University is partnering with start-up Emerald Cloud Lab to build facility that will use robotics and AI to take some of the drudgework out of scientific research.
By guest author Sara Castellanos from the Wall Street Journal.
Carnegie Mellon University is working with start-up Emerald Cloud Lab Inc. to build a USD 40 million science laboratory designed to automate lab experiments with robotics and artificial intelligence.
Construction of the project, which will be funded by the university, is expected to begin this fall and be complete by the summer of 2022, according to Rebecca Doerge, dean of the Mellon College of Science.
The CMU “Cloud Lab” will be the world’s first university-owned cloud lab, in which experiments are designed by scientists using software and carried out remotely by about 200 different types of robotic machines, Dr. Doerge said.
The goal is to free up the university’s researchers, including chemists, biomedical engineers and biologists, to do more of the creative analysis and strategic thinking related to the development of new materials and drugs, she said. “The benefit comes in accelerating science,” said Dr. Doerge, who spearheaded the initiative.
The lab will be constructed at a building owned by the university, near Bakery Square in Pittsburgh, and will encompass about 20,000 square feet.
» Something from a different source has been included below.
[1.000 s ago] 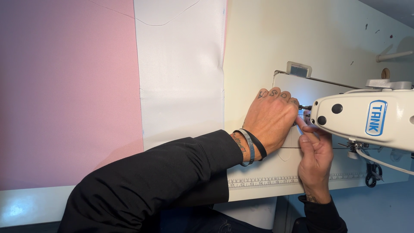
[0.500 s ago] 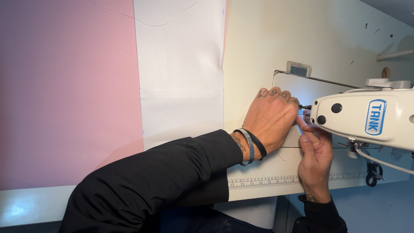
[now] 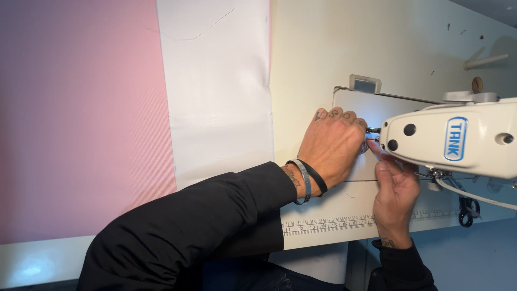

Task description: Aligning two pieces of material and sewing them together using an industrial sewing machine.

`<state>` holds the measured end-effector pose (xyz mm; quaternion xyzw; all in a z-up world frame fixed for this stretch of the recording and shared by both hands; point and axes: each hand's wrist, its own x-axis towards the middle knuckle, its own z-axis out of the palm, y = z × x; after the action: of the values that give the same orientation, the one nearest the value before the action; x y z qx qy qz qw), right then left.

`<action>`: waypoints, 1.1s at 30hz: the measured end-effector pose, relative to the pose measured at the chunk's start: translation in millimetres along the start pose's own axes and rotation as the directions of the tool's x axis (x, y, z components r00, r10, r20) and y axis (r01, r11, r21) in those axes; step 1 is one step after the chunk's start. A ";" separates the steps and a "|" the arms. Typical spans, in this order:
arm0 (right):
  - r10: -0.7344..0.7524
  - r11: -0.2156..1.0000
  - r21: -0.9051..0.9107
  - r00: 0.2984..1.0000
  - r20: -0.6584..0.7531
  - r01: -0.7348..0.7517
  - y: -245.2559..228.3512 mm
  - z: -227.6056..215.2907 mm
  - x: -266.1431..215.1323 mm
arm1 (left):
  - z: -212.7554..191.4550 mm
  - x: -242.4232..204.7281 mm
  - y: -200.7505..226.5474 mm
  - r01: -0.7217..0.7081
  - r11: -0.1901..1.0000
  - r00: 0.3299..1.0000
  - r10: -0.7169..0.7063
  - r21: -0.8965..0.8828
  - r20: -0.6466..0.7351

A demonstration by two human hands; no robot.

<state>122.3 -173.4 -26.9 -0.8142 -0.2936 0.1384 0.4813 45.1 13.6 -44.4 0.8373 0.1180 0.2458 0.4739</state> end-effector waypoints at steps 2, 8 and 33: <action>0.014 0.999 0.029 1.000 0.000 -0.014 1.5 -1.8 -0.5 | -1.0 0.3 1.0 -0.005 1.000 1.000 0.005 -0.003 -0.001; 0.027 0.999 0.046 0.999 0.023 -0.028 12.2 -8.5 0.2 | -1.1 3.6 4.3 -0.008 1.000 1.000 0.008 -0.004 -0.019; 0.004 0.971 -0.239 1.000 -0.024 -0.009 5.2 -19.5 -1.2 | 14.1 9.2 6.1 0.060 0.997 0.996 -0.063 0.050 0.068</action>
<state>133.0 -189.7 -21.7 -0.8688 -0.2998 0.0940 0.3827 60.0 4.0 -42.5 0.8525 0.1332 0.1989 0.4648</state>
It will be modeled after Emerald Cloud Lab’s existing facility in South San Francisco, where the company is based. That lab primarily is used by undisclosed pharmaceutical and biotechnology companies.
CMU researchers will be the first to access the Cloud Lab, but the university will eventually allow other schools and life-sciences startups in Pittsburgh to access the lab remotely, Dr. Doerge said.
Emerald Cloud Lab, a five-year-old company, offers scientists remote access to about 190 different types of scientific instruments at its South San Francisco lab, said Brian Frezza, co-founder and co-chief executive.
Scientists in fields such as chemistry and biology can design experiments from anywhere using its proprietary software that gives instructions to machines over the cloud, he said. The lab runs on cloud infrastructure from Amazon.com Inc.’s Amazon Web Services and the company charges customers on a monthly or yearly subscription basis.
Through CMU’s Cloud Lab, university researchers will have remote access to the same kinds of automated scientific resources as the lab in South San Francisco. These include instruments that transfer liquid between tubes, sequence DNA and take X-rays of molecular structures.
Typically, biologists and chemists spend significant amounts of time conducting experiments in physical labs, Dr. Doerge said. For lab experiments such as those involving drug discovery, researchers might need to put thousands of different samples in test tubes—a repetitive process that can be handled by robots, Dr. Doerge said.
A graduate student recently reproduced three years’ worth of his own scientific research on synthetic biology in about three weeks by running experiments at Emerald Cloud Lab’s facility, Dr. Doerge said. The student designed the experiments using Emerald Cloud Lab’s proprietary software and they were carried out by robotic machines.
The two cloud labs are part of a broader push to bring automation, which has transformed industries from retail to logistics, to the practice of science. That field can be highly labor-intensive.
Strateos Inc. offers the use of robotic life-science instruments over the cloud and International Business Machines Corp. has a cloud-based AI service called RoboRXN that allows scientists from anywhere in the world to synthesize, or create, molecules using a robot based in Switzerland.
Most of the instruments at CMU’s Cloud Lab will employ machine-learning techniques and a network of sensors.
The sensors will gather data from the instruments and AI algorithms will run analysis, such as figuring out the volume of liquid in a sample, Dr. Frezza said. These technologies also are used at the South San Francisco lab.
Automation is likely to reduce the potential for laboratory mistakes, because tasks are carried out the same way every time and logged into a database, Dr. Frezza said.
A team of Carnegie Mellon University researchers is developing AI systems for the machines that can automatically suggest ways to calibrate the equipment for optimal tests. For example, an AI system could suggest the best way to purify a mixture of compounds, and machines in the lab would carry out those instructions automatically, said Christopher Langmead, associate professor of computational biology at Carnegie Mellon.
A broader cultural shift must occur before automation becomes widely adopted in science, a field that has traditionally relied on manual work, said Satty Chandrashekhar, managing director and partner at Boston Consulting Group’s data science and AI division, Gamma.
Automation can speed up research, but there is a learning curve associated with the process. Researchers will need to be retrained to make it work, according to Mr. Chandrashekhar.
“This is not a magic bullet,” he said.